» Problem to work on
Everything before the line containing "Check that the small" is to be left out; repeat that line and all lines after it exactly, to the end of the data.

++++ Given entries ++++

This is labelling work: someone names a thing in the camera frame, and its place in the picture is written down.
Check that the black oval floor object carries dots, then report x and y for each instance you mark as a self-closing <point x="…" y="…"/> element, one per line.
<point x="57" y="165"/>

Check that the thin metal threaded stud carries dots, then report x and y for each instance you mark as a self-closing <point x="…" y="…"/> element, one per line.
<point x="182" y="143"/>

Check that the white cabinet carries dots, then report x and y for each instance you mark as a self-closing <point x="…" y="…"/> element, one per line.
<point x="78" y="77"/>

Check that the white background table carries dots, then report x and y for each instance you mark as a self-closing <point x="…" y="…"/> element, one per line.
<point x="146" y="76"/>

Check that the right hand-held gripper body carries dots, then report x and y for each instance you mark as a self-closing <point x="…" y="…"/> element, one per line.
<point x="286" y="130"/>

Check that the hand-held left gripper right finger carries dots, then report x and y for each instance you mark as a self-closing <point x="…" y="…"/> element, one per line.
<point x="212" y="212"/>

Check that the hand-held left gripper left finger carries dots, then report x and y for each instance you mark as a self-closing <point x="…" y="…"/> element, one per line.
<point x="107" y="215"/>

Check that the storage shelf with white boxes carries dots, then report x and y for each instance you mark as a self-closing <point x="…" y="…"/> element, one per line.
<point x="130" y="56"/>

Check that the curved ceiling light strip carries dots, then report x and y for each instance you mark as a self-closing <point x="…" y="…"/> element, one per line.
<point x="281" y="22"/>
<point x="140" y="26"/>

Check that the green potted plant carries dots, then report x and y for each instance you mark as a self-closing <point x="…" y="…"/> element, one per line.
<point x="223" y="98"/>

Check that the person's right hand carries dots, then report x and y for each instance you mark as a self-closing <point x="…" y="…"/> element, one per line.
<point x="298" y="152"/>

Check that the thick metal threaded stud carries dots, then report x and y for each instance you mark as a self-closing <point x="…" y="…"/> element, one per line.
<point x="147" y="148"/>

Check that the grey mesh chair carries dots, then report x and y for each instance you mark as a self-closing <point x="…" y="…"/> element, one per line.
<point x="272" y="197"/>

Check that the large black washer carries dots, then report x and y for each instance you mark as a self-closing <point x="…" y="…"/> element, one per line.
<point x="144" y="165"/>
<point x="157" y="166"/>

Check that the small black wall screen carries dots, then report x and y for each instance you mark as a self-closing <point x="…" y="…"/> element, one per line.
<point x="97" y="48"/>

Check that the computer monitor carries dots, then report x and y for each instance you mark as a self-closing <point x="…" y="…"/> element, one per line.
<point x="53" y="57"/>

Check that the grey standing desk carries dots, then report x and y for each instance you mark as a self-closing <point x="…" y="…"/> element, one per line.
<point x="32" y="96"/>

++++

» Task output
Check that the small black wall screen carries dots, then report x and y for each instance you mark as a self-closing <point x="…" y="…"/> element, one per line.
<point x="97" y="48"/>

Check that the computer monitor carries dots, then report x and y for each instance you mark as a self-closing <point x="…" y="…"/> element, one per line.
<point x="53" y="57"/>

Check that the grey standing desk carries dots, then report x and y for each instance you mark as a self-closing <point x="…" y="…"/> element, one per line.
<point x="32" y="96"/>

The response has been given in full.